Collaboration diagram for MPI Distributed Gather and Scatter:

Classes
struct	dg::MPIGather< Vector >
	Optimized MPI Gather operation. More...

struct	dg::MPIKroneckerGather< Vector >
	Communicator for asynchronous communication of `MPISparseBlockMat`. More...

Functions
template<class MessageType >
std::map< int, MessageType >	dg::mpi_permute (const std::map< int, MessageType > &messages, MPI_Comm comm)
	Exchange messages between processes in a communicator.

template<class ContainerType >
void	dg::mpi_gather (const thrust::host_vector< std::array< int, 2 > > &gather_map, const ContainerType &gatherFrom, ContainerType &result, MPI_Comm comm)
	Un-optimized distributed gather operation.

template<class ContainerType >
void	dg::mpi_scatter (const thrust::host_vector< std::array< int, 2 > > &scatter_map, const ContainerType &toScatter, ContainerType &result, MPI_Comm comm, bool resize_result=false)
	Un-optimized distributed scatter operation.

template<class Integer >
thrust::host_vector< std::array< Integer, 2 > >	dg::mpi_invert_permutation (const thrust::host_vector< std::array< Integer, 2 > > &p, MPI_Comm comm)
	Invert a globally bijective index map.

Detailed Description

MPI distributed gather and scatter operations

In order to understand what this is about you should first really(!) understand what gather and scatter operations are, so grab pen and paper!

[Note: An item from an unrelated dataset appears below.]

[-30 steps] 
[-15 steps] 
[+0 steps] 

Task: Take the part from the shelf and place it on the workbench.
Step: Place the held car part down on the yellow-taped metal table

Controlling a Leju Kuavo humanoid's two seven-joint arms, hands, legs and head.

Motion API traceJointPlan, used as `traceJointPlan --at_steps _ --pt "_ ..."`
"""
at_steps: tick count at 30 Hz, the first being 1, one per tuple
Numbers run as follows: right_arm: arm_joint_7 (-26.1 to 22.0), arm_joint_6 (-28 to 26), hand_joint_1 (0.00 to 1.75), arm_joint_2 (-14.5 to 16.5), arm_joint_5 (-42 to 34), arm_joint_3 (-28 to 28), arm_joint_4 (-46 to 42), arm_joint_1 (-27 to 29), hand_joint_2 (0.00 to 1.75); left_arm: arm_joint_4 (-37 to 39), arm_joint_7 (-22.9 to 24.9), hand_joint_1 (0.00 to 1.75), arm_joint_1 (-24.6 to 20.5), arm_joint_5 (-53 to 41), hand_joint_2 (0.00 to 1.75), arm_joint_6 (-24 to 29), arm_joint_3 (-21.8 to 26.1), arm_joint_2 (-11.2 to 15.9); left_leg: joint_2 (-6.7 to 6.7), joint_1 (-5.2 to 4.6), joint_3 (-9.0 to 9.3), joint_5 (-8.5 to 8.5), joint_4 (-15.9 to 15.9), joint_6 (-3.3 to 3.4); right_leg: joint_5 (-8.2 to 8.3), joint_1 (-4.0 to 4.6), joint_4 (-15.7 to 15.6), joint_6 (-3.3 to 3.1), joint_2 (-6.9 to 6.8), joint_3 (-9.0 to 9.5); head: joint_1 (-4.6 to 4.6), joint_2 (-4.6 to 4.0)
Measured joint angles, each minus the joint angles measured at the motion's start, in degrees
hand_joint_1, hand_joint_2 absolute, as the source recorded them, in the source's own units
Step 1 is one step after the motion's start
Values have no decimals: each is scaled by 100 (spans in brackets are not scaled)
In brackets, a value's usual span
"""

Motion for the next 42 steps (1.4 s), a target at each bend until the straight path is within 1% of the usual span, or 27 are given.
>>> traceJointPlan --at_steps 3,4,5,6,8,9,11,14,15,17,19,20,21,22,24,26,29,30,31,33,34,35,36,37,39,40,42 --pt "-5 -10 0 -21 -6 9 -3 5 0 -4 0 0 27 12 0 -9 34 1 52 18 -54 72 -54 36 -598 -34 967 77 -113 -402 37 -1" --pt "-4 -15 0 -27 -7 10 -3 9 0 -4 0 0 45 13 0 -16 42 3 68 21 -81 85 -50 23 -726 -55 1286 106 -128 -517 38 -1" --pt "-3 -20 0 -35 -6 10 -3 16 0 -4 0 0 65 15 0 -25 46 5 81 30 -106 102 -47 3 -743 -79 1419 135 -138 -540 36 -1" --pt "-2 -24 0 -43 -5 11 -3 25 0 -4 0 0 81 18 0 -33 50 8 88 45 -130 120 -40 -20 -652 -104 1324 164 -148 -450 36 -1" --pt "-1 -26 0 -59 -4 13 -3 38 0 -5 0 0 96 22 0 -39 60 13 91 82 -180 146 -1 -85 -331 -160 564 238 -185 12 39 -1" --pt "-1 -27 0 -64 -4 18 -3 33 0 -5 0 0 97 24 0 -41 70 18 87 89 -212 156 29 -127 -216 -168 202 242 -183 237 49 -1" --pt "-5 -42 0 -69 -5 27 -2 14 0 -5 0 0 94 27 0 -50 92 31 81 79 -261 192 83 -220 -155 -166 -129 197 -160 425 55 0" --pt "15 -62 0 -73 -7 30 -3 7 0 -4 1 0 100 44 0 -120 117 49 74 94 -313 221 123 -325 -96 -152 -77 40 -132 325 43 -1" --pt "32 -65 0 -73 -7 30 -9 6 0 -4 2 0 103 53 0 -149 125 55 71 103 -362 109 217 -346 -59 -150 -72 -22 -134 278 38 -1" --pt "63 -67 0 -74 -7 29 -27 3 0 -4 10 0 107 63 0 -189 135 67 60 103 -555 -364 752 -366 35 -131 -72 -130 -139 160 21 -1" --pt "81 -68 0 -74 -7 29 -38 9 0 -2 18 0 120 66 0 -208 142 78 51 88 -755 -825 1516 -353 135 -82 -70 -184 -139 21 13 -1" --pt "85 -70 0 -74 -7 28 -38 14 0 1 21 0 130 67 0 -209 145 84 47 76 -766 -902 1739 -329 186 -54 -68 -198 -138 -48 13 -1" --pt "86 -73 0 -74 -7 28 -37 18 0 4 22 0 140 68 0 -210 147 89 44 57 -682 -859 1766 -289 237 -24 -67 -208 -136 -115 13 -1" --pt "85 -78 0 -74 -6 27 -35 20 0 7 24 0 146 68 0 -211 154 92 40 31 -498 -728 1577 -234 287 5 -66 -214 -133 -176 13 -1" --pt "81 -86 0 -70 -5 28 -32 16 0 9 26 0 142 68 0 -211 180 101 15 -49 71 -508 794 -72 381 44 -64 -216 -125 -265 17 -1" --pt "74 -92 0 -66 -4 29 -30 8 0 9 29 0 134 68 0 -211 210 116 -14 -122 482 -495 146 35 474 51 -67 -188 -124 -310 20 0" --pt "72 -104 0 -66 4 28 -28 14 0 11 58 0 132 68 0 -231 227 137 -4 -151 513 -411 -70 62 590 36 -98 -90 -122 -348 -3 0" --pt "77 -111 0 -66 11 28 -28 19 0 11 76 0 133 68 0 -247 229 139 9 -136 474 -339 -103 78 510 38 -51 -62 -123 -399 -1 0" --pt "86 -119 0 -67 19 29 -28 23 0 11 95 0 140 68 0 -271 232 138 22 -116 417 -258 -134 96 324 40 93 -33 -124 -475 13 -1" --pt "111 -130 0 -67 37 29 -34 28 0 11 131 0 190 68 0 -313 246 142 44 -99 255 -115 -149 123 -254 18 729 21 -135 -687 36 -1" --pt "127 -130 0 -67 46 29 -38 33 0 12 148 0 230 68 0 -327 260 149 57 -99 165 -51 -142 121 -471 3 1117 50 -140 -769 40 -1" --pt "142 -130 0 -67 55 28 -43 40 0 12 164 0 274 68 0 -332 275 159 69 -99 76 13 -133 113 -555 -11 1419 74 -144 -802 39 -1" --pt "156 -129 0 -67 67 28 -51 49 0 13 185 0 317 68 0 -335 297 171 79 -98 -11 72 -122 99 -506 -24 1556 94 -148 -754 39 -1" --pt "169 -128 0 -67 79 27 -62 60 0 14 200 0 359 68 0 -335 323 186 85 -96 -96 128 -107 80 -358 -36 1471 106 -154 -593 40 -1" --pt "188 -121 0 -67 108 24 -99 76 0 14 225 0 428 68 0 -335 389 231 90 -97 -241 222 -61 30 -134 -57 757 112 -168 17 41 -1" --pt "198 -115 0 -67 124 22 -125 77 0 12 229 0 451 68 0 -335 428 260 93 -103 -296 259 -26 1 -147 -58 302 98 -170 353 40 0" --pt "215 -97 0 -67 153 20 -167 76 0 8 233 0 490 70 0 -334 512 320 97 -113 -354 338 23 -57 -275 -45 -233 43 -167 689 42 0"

Note: The dg library only implements optimized MPI gather operations. There is an un-optimized dg::mpi_scatter though. The reason is that gather operations are more easy to understand and implement because of the possible reduction in scatter operations.

Primer: Gather and scatter operations

First, we note that gather and scatter are most often used in the context of memory buffers. The buffer needs to be filled wih values (gather) or these values need to be written back into the original place (scatter).

Imagine a buffer vector w and an index map \( \text{g}[i]\) that gives to every index \( i\) in this vector w an index \( \text{g}[i]\) into a source vector v.

We can now define: Gather values from v and put them into w according to \( w[i] = v[\text{g}[i]] \)

Loosely we think of Scatter as the reverse operation, i.e. take the values in w and write them back into v. However, simply writing \( v[\text{g}[j]] = w[j] \) is a very bad definition. What should happen if \( g[j] = g[k]\) for some j and k? What if some indices \( v_i\) are not mapped at all?

It is more accurate to represent the gather and scatter operation by a matrix.

Gather matrix: A matrix \( G\) of size \( m \times N\) is a gather matrix if it consists of only 1's and 0's and has exactly one "1" in each row. \( m\) is the buffer size, \( N \) is the vector size and \( N\) may be smaller, same or larger than \(m\). If \( \text{g}[i]\) is the index map then

\[ G_{ij} := \delta_{\text{g}[i] j}\]

We have \( w = G v\)

Scatter matrix: A matrix \( S \) is a scatter matrix if its transpose is a gather matrix.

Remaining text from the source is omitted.